The forensic reports can be provided in a several formats, including PDF, Excel and HTML. Many forensic tools also include a reader or viewer program that is proprietary to the forensic too, such as Magnet’s AXIOM Portable Case, opentext’s EnCase and AccessData’s FTK also have reader or viewer programs. These forensic reports allow legal professionals to search, review, sort and filter information in ways that can be superior to reviewing the reports in PDF, HTML or Excel formats.
Axiom Portable Case
These reports are valuable and frequently provide most of the information that a legal team will need to understand the contents of a forensic image. It should be noted that forensic reports may not contain all data that was on the original digital device. Therefore, counsel should consider engaging a forensic expert or consultant when he or she does not understand the forensic report or image.
[NOTE: Law enforcement will frequently generate a forensic report after completing an extraction from a mobile device. A common forensic report seen in federal criminal cases is a Cellebrite Reader Report. See the Mobile Forensic Reports post for more details.]
Whether it is on media (CD Rom, USB drive, or hard drive) or through the internet (email or USAfx) it is becoming common practice that discovery files will be “encrypted.” Encryption adds a layer of protection by scrambling the data, so files cannot be seen unless a digital “key” (password) is provided. The goal is to protect the data while it is being shipped in case it is lost or stolen.
“Decryption” is the process of unscrambling an encrypted file so it is readable. The first step you should take when you receive encrypted files is to create a decrypted copy of the files. The decrypted copies will allow you to search, review and work with them on your computer that the encrypted files will not, and you will not need to enter a password each time to open them.
When receiving encrypted case related materials:
Look for cover letters and associated correspondence that mention password protection or encryption. Often the sender will tell you that the files are encrypted and provide instructions on how to obtain the key (password). If the media contains encrypted files you cannot work with them unless you have that password.
Use a Windows computer. Most decryption programs included on the media are designed to work with Windows computers. Sometimes decryption can be done on Mac computers, but often it requires additional software not included with the media.
Insert the media and look for either a “password” prompt or a decryption program. Certain encryption programs (like Microsoft “Bitlocker“) will automatically prompt for a password when the media is inserted. Other times the media will include Windows-based software programs that needs to be run.
Create decrypted copies of the files. When you open a file that is encrypted a computer will typically only temporarily decrypt it. The file may be in a “read-only” mode that will not work well with most software programs and will continue to need a password when reopening. Making a decrypted copy of the file will allow it to be correctly recognized by the programs on your computer and will no longer need a password when opening the copy.
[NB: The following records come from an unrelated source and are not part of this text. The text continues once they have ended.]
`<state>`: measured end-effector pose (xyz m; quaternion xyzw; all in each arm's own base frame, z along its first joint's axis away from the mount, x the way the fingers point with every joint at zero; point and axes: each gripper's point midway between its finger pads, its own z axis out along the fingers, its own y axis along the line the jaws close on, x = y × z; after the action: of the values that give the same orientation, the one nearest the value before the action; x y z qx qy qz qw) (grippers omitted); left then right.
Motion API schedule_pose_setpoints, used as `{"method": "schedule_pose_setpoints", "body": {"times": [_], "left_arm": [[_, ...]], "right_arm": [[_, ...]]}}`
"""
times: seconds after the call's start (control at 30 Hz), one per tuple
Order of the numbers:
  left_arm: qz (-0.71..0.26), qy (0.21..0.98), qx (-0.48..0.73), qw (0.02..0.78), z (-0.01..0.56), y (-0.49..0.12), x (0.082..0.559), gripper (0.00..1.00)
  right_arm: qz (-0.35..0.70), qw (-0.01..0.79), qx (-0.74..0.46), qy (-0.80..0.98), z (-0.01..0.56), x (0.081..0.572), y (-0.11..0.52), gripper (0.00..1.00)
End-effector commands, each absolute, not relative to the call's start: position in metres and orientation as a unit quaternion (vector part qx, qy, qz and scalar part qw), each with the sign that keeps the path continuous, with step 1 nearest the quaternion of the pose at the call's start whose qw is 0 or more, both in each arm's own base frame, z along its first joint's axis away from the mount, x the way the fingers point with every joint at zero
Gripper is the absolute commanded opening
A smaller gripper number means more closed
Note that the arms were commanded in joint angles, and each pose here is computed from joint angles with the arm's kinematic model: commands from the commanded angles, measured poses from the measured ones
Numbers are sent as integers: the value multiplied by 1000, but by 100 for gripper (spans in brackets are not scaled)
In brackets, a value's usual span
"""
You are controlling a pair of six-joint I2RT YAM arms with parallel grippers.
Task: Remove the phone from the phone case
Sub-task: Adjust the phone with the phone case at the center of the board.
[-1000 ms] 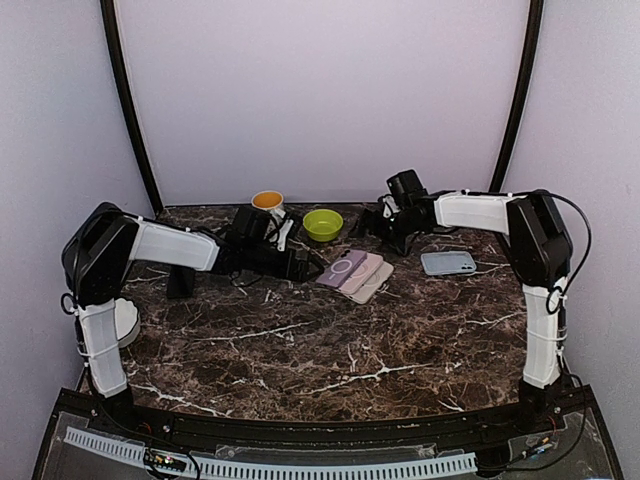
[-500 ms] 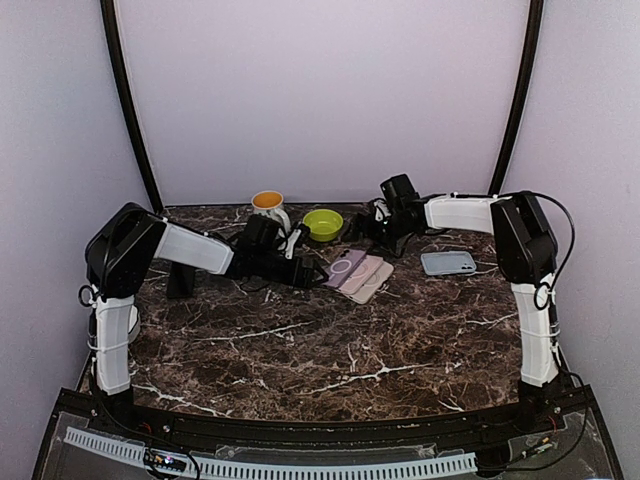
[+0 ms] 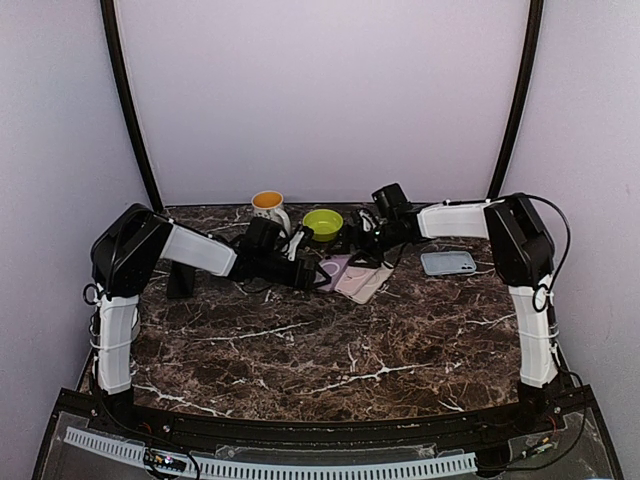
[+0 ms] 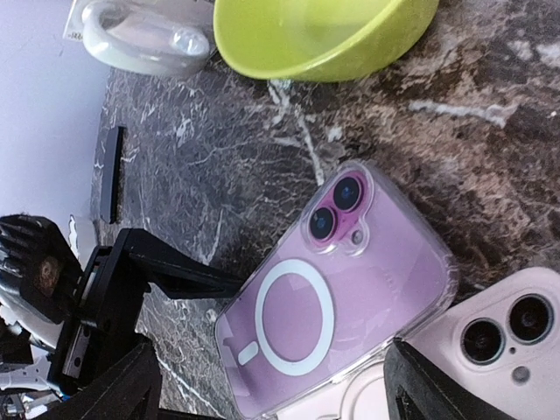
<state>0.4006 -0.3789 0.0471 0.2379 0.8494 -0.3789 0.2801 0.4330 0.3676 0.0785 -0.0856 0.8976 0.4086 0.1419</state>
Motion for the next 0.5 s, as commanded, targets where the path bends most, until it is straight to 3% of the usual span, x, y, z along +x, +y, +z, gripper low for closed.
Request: {"method": "schedule_pose_setpoints", "body": {"times": [0.0, 0.17, 0.47], "left_arm": [[-373, 851, 245, 276, 47, -378, 385, 87], [-293, 881, 234, 289, 41, -362, 382, 87], [-188, 894, 256, 317, 40, -361, 388, 91]], "right_arm": [[440, 117, -128, 881, 77, 405, 390, 89], [422, 96, -151, 889, 68, 380, 401, 88], [369, 144, -155, 905, 94, 377, 380, 89]]}}
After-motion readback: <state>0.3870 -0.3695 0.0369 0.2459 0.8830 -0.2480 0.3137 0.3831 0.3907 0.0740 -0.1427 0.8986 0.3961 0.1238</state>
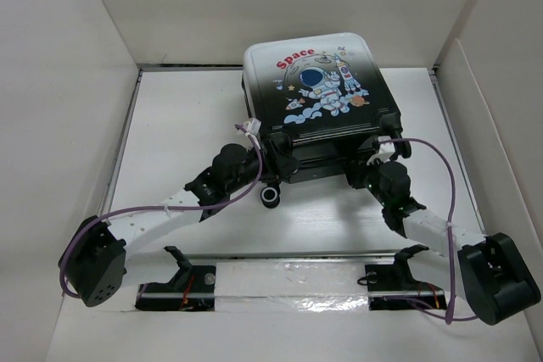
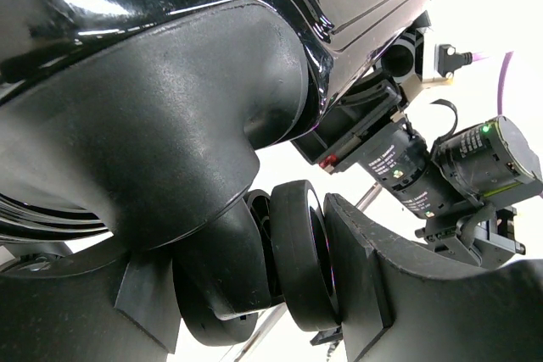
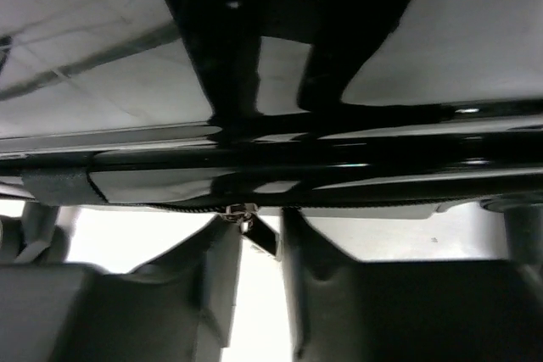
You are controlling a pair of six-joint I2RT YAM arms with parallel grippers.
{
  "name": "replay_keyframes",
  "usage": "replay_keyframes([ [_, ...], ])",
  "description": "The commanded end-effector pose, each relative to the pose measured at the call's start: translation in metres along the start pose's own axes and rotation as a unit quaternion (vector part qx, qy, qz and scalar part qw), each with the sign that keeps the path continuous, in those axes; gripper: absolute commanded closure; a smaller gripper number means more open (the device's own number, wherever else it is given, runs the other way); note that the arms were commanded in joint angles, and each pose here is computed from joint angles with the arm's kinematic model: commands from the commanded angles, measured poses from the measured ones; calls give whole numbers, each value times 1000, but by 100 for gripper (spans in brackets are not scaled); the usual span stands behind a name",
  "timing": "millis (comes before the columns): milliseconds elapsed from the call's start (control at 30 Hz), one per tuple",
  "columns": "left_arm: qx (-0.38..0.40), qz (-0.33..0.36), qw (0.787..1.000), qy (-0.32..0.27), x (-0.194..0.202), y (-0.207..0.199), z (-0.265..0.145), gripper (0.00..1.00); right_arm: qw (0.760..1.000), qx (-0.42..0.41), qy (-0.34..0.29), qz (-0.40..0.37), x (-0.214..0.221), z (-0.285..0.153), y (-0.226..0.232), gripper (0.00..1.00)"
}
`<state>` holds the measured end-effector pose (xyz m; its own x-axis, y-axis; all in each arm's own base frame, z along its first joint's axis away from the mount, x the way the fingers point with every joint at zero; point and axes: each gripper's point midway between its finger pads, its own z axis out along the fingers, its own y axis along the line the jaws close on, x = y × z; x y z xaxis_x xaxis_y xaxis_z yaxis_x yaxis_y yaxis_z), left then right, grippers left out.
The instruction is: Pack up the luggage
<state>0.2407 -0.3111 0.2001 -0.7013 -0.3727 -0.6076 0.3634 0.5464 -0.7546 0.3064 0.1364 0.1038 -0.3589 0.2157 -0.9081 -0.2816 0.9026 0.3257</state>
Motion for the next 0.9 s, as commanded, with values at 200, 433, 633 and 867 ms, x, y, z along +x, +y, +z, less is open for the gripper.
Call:
replay_keyframes([
  [200,238,94,963,-82,-53,-132,-36,100,996,-67,-64,-3,-40,4,45,100],
  [433,281,91,952,-84,-74,-172,-26,100,981,-194,-27,2,-19,-17,181,100],
  [633,334,75,936,-87,-91,-208,-39,100,963,-270,-19,-7,-3,-32,274,100],
  [867,341,-9,934,-104,-88,-191,-57,100,926,-356,-85,87,-9,-13,359,100],
])
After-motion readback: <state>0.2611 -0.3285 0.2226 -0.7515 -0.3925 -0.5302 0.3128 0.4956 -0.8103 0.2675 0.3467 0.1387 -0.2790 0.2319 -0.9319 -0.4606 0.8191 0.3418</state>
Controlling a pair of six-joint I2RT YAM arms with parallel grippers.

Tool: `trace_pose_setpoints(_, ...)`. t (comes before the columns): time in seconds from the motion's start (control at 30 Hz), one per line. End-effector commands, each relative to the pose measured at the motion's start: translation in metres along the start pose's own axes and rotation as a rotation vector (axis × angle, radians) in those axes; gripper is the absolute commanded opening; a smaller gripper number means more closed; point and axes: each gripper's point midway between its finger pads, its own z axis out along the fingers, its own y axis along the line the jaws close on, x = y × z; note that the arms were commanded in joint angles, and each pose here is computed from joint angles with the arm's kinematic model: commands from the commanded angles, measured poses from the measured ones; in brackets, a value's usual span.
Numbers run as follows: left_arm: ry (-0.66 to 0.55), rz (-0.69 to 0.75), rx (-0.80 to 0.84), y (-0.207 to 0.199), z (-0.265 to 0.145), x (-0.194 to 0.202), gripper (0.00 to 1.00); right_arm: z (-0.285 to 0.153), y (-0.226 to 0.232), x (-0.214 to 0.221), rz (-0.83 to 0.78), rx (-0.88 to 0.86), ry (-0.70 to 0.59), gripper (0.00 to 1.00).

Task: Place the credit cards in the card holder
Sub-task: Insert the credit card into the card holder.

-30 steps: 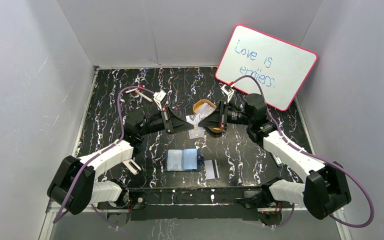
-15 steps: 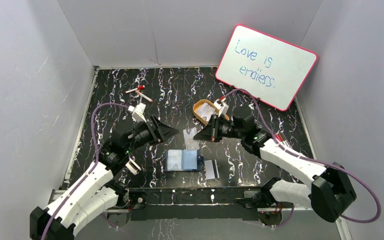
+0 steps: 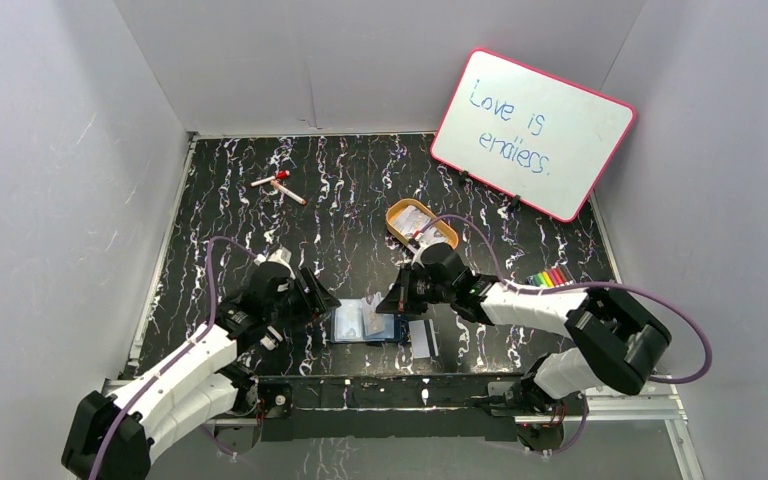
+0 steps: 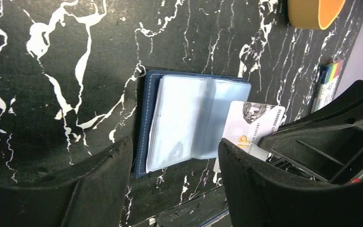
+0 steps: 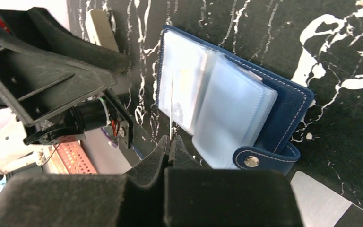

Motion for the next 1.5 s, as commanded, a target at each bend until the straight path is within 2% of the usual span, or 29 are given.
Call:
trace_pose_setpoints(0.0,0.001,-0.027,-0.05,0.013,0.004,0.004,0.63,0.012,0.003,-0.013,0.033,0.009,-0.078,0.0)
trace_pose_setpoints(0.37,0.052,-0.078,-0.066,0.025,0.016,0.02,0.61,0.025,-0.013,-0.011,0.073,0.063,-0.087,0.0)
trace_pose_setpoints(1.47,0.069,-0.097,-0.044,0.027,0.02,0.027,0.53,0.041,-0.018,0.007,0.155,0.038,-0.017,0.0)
McAfee Removable Media Protection
“McAfee Removable Media Protection” is a common encryption program used by the USA’s when delivering discovery on thumb drives and CD/DVD discs. The media usually includes an executable file that when run will allow users to make decrypted copies of the files. To create decrypted copies:
Create a destination. Open File Explorer (the file browser on your computer) and navigate to a destination on your computer (or external drive) with enough room to hold a copy of the files. Create a folder that will keep the decrypted copy of the files.
Open McAfee. Insert the media and look for a McAfee program executable file (the file is usually called “MfeEERM” and will have the “.exe” extension).
Run the executable and look for a dialog window prompting for a password. Enter the password and click “OK”.
Copy the files or folders. From within McAfee:
Select the “Top Level” folder from the left-hand navigation pane.
From the main window (on the right side), select all the files and folders listed, right-click on them and choose “Copy”.
Paste the copies into the destination. Switch back to File Explorer. Right-click on an empty space within the destination location and choose “Paste”. For larger sets of data (over 10,000 files/folders), try dividing the copy process into smaller batches of about 1,000 files / folders each. Verify the copied files can be opened by closing McAfee and opening a few of the copied files.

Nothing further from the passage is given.